- Born: July 10, 1852 Washington, D.C., U.S.
- Died: June 15, 1935 (aged 70) San Francisco, California, U.S.
- Known for: Painting
- Spouse: Harold DeWolfe ​(m. 1904)​

= Sarah E. Bender De Wolfe =

American painter

Sarah E. Bender de Wolfe (1852−1935) was an American painter known for her still life paintings.

==Biography==
de Wolfe née Bender was born on July 10, 1852, in Washington, D.C. She attended the California School of Design (now the San Francisco Art Institute) where she was taught by the American landscape painter Virgil Williams (1830-1886).

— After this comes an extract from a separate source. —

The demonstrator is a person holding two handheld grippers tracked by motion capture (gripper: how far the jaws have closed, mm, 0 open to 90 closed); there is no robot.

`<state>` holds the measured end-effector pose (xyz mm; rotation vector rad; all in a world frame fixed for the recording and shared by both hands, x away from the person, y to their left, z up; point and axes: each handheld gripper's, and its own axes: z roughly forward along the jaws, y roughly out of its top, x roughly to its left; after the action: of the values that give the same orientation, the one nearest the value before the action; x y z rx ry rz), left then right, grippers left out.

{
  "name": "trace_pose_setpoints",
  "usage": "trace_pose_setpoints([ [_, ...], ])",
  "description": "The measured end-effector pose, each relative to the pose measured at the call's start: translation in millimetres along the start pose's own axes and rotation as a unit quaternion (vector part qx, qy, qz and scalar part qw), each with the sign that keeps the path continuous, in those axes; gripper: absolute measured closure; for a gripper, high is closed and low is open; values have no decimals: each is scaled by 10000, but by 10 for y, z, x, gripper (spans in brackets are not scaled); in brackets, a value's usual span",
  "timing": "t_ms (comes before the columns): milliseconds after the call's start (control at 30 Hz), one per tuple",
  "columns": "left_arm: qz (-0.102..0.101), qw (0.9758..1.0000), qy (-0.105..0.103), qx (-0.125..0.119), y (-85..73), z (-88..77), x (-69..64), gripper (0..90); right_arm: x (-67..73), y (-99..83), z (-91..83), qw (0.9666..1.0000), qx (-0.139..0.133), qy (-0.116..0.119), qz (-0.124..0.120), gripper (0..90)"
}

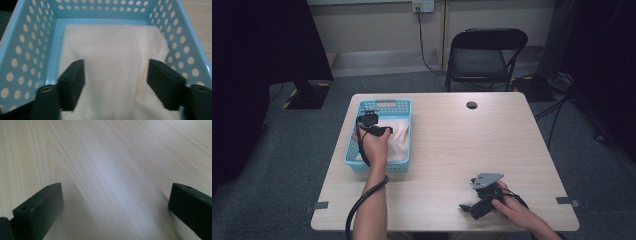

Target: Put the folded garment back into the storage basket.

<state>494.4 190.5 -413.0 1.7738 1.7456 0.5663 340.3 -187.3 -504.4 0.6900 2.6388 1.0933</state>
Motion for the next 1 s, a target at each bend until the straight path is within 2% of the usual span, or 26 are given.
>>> trace_pose_setpoints([
  [33,-27,9999,-136,-29,13,-19,9,264,0,0,0,10000,-1,-1,-2,0],
  [67,40,9998,-212,-50,25,-33,14,224,0,0,0,10000,-1,0,-1,0],
  [100,110,9997,-204,-4,33,-49,17,179,1,0,0,10000,1,2,4,0],
  [233,41,9988,-449,-171,56,-129,47,85,0,0,0,10000,-1,-1,-3,0],
  [300,213,9981,-559,-133,51,-156,54,45,0,0,0,10000,-1,-1,-1,0],
  [400,281,9972,-671,-181,43,-197,48,49,1,0,0,10000,4,2,6,0],
  [500,394,9967,-703,-69,40,-228,32,49,1,0,0,10000,5,2,6,0],
  [667,533,9948,-845,-190,33,-317,6,51,1,0,0,10000,6,3,8,0],
  [767,629,9936,-926,-172,22,-359,-15,51,1,0,0,10000,6,2,7,0],
  [1000,704,9911,-1104,-222,-14,-417,-36,51,1,0,-1,10000,6,4,6,0],
])
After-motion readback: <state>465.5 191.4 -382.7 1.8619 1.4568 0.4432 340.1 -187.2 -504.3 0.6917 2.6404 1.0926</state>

de Wolfe exhibited her work at the Woman's Building and the California State Building at the 1893 World's Columbian Exposition in Chicago, Illinois. de Wolfe also exhibited at the San Francisco Mechanics' Institute, the California State Fair, the California Midwinter International Exposition of 1894, and the San Francisco Guild of Arts & Crafts. She was a member of the San Francisco Art Association and the Association of San Francisco Women Artists.

Many of de Wolfe's early paintings were destroyed in the 1906 San Francisco earthquake.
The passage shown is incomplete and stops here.